Records drawn from a dataset:
- - -

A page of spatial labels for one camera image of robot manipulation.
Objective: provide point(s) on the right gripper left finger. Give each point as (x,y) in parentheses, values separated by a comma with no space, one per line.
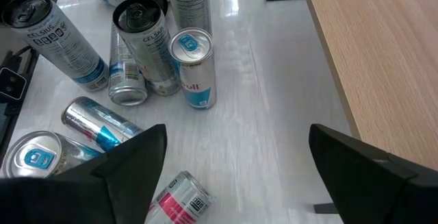
(102,196)

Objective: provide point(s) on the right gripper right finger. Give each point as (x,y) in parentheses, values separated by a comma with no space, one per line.
(369,189)

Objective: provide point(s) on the white Celsius can pineapple print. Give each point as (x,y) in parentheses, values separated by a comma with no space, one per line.
(191,8)

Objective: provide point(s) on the white Celsius can red print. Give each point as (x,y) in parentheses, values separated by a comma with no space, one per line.
(147,49)
(181,200)

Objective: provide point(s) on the silver blue Red Bull can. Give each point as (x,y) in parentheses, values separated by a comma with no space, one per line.
(196,73)
(99,123)
(34,153)

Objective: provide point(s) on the table-level camera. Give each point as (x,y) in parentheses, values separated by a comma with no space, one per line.
(12,83)

- - -

Output nothing but the records above, word for word, with the pictures removed.

◆ Response to this task ◆
A page of spatial labels for one camera image of robot manipulation.
Objective: provide point(s) on the right gripper left finger. Give each point as (x,y) in parentheses, values separated by a comma with no space, one per line.
(102,196)

Objective: provide point(s) on the right gripper right finger. Give each point as (x,y) in parentheses, values separated by a comma with no space, one per line.
(369,189)

Objective: provide point(s) on the white Celsius can pineapple print. Give each point as (x,y) in parentheses, values separated by a comma with no space, one per line.
(191,8)

Objective: provide point(s) on the white Celsius can red print. Give each point as (x,y) in parentheses, values separated by a comma with no space, one per line.
(147,49)
(181,200)

Objective: provide point(s) on the silver blue Red Bull can. Give each point as (x,y) in parentheses, values separated by a comma with no space, one per line.
(196,73)
(99,123)
(34,153)

Objective: provide point(s) on the table-level camera. Give each point as (x,y) in parentheses, values separated by a comma with no space, one per line.
(12,83)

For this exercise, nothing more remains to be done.